Moja Akte!
Nawet nie wiesz jak się cieszyłam, że mogłam Cię zobaczyć. Te kilka chwil podczas których widziałyśmy się na korytarzu, bezcenne! Myślałam, że teraz przestaniemy do siebie pisać, że wreszcie będziemy mogły się spotykać i normalnie rozmawiać. Szkoda, że tak wyszło z tymi naszymi zajęciami, że praktycznie nie będzie na to czasu. Pozostają nam listy, potajemna forma rozmowy ;)
Gratuluję Ci zdania egzaminu i dostania się do Hogwartu!
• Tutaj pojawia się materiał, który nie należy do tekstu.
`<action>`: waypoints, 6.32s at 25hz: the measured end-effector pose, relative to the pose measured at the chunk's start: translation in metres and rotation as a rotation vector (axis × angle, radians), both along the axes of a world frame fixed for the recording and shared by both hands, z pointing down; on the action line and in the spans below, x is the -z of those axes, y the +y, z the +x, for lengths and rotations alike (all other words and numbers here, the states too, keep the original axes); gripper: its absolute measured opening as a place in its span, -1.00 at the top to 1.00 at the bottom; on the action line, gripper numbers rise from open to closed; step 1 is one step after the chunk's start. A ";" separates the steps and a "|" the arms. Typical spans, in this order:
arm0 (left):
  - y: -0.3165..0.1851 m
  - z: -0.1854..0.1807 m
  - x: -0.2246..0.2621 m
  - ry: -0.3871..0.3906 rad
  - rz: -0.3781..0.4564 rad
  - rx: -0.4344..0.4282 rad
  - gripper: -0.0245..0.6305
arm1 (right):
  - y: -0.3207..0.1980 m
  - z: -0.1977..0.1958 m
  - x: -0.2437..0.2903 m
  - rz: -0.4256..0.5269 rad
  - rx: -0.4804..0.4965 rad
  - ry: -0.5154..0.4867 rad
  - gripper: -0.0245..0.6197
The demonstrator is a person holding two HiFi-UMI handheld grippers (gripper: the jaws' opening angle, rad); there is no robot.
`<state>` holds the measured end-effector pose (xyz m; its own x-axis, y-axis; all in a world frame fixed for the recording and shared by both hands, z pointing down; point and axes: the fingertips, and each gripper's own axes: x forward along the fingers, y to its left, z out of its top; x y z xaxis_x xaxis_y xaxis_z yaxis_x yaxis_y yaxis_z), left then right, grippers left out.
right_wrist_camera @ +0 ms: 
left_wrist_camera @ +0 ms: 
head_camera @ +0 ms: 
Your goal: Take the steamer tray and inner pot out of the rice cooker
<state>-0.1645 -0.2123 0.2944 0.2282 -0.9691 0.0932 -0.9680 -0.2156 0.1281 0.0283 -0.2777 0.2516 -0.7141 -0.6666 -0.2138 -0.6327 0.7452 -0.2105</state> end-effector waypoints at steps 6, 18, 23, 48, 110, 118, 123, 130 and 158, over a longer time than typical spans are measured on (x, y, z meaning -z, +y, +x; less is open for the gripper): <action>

Chociaż w weekendy będziemy mogły spędzać trochę czasu razem. Ja nie podeszłam do egzaminu. Chciałam powtórzyć ten ostatni rok, dostać dyplom ukończenia szkoły i móc szukać dobrej pracy. Nie wszyscy zrobili tak jak ja, dużo osób zrezygnowało i cieszy się teraz wolnością od szkoły. Draco też chciał, nakłaniałam go żeby został ze mną, w końcu był moim najlepszym przyjacielem. Nie chciał mnie słuchać. Na szczęście dla mnie nie poszło mu zbyt dobrze na egzaminie i będzie musiał powtórzyć ten rok. Tak się cieszę z jego nieszczęścia! :P Przynajmniej będę miała z kim rozmawiać.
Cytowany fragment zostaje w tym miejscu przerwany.